El peso de Vaca Muerta: cómo el boom energético de Neuquén se convierte en una herramienta geopolítica por Malvinas
El desarrollo hidrocarburífero y la fuerte presencia de corporaciones globales en la cuenca neuquina configuran un nuevo escenario de presión económica frente a los proyectos petroleros británicos en el Atlántico Sur.
El vertiginoso desarrollo de Vaca Muerta no solo modificó la matriz macroeconómica y exportadora de Argentina, sino que comenzó a dotar al país de un peso específico inédito en el tablero geopolítico internacional. Frente al avance de un proyecto petrolero en las Islas Malvinas valuado en unos 3.000 millones de dólares y respaldado por planes de producción de 50.000 barriles diarios, el país cuenta ahora con una palanca comercial y financiera que años atrás resultaba inexistente.

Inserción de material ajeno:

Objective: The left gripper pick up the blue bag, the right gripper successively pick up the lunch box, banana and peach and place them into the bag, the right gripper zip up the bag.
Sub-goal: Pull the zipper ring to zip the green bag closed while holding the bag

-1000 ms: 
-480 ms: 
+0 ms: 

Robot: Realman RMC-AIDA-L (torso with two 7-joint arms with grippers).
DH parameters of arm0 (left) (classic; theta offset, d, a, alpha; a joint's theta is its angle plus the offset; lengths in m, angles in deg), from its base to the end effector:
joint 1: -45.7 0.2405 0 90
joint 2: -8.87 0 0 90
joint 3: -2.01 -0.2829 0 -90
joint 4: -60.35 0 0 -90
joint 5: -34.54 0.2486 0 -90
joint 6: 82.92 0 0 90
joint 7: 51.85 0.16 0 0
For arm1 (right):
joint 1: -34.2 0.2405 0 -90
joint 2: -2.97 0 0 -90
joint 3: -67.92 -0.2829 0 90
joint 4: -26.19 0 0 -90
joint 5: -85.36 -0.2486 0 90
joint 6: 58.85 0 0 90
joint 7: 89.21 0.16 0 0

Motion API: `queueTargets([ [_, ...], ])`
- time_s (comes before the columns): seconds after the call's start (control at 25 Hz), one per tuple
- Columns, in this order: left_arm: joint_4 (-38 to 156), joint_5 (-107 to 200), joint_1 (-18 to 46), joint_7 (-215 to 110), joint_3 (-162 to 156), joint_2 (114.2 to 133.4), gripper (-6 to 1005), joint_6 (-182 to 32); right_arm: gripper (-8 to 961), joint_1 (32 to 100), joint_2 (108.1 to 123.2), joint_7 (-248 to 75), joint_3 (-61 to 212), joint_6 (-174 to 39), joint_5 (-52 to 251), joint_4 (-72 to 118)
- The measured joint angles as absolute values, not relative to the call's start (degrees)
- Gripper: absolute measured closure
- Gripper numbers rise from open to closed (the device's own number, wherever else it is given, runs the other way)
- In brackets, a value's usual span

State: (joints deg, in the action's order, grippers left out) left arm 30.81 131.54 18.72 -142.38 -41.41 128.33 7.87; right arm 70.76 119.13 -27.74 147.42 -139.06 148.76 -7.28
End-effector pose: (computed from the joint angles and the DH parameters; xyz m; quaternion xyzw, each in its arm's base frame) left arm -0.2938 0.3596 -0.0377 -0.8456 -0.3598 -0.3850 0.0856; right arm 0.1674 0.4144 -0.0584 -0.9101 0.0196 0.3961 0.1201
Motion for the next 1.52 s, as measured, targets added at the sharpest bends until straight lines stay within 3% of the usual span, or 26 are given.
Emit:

Así lo analizó el especialista en energía y exsecretario de Planeamiento Energético de la Nación, Daniel Dreizzen, al remarcar que la disputa por los recursos soberanos ya no se limita estrictamente al plano diplomático tradicional, sino que encuentra en la industria hidrocarburífera un vector de influencia directa.
El dilema corporativo: Vaca Muerta frente a los yacimientos en el Atlántico Sur
La diferencia clave entre las fases exploratorias previas y el actual escenario radica en el salto operativo. Poner en marcha un yacimiento hidrocarburífero requiere inexorablemente de la contratación de grandes compañías globales de servicios, tecnología, ingeniería y provisión de equipos pesados.
Gran parte de estos actores corporativos internacionales operan de manera masiva en los yacimientos no convencionales de la cuenca neuquina. Según advierte el análisis sectorial, dichas empresas se enfrentarán a una disyuntiva de escala comercial: evaluar la conveniencia económica de participar en el desarrollo offshore en Malvinas frente a los riesgos de comprometer sus negocios actuales y futuros en el territorio continental argentino.
“Una cosa es explorar petróleo, que es lo que hicieron hasta ahora, y otra cosa es desarrollarlo, que tenés que contratar un montón de empresas de servicios importantes, globales, que están en Vaca Muerta. Esas empresas van a pensarlo muchísimo”, destacó Dreizzen.
De este modo, la consolidación productiva nacional aporta una herramienta de disuasión económica capaz de condicionar, obstaculizar o encarecer los planes británicos en la zona en disputa.
Geopolítica global y el nuevo alineamiento estratégico
Este reordenamiento de fuerzas ocurre enmarcado en una profunda fragmentación del escenario mundial, donde la seguridad energética global padece tensiones directas con potencias como Estados Unidos, Rusia e Irán operando como jugadores centrales del mercado.
En este contexto, el posicionamiento internacional actual de la administración argentina y su sintonía con Washington adquieren un valor analítico fundamental. Frente al avance de la influencia china en el hemisferio occidental, los recursos estratégicos y la estabilidad normativa se ubican en el centro de las prioridades de seguridad exterior de las potencias occidentales.
La Patagonia como polo de integración energética regional
La proyección económica del sur argentino excede ampliamente la coyuntura de las islas australes. La consolidación de ductos, la reactivación de las exportaciones de gas hacia Chile —acompañada por proyectos conjuntos de licuefacción y salida hacia el Pacífico— y el potencial eólico de la región configuran un corredor de integración sudamericana de alto valor estratégico.
Asimismo, la creciente demanda eléctrica vinculada a la instalación de centros de procesamiento de datos y las iniciativas en materia de Gas Natural Licuado (GNL) reafirman el rol de la Patagonia como el principal motor energético del Cono Sur.
Para los analistas, la confluencia de estas variables permite rediseñar la estrategia geopolítica argentina: la transformación de Vaca Muerta en un gigante exportador no solo reescribe las cuentas fiscales del país, sino que redefine su capacidad de negociación en el Atlántico Sur y la Antártida.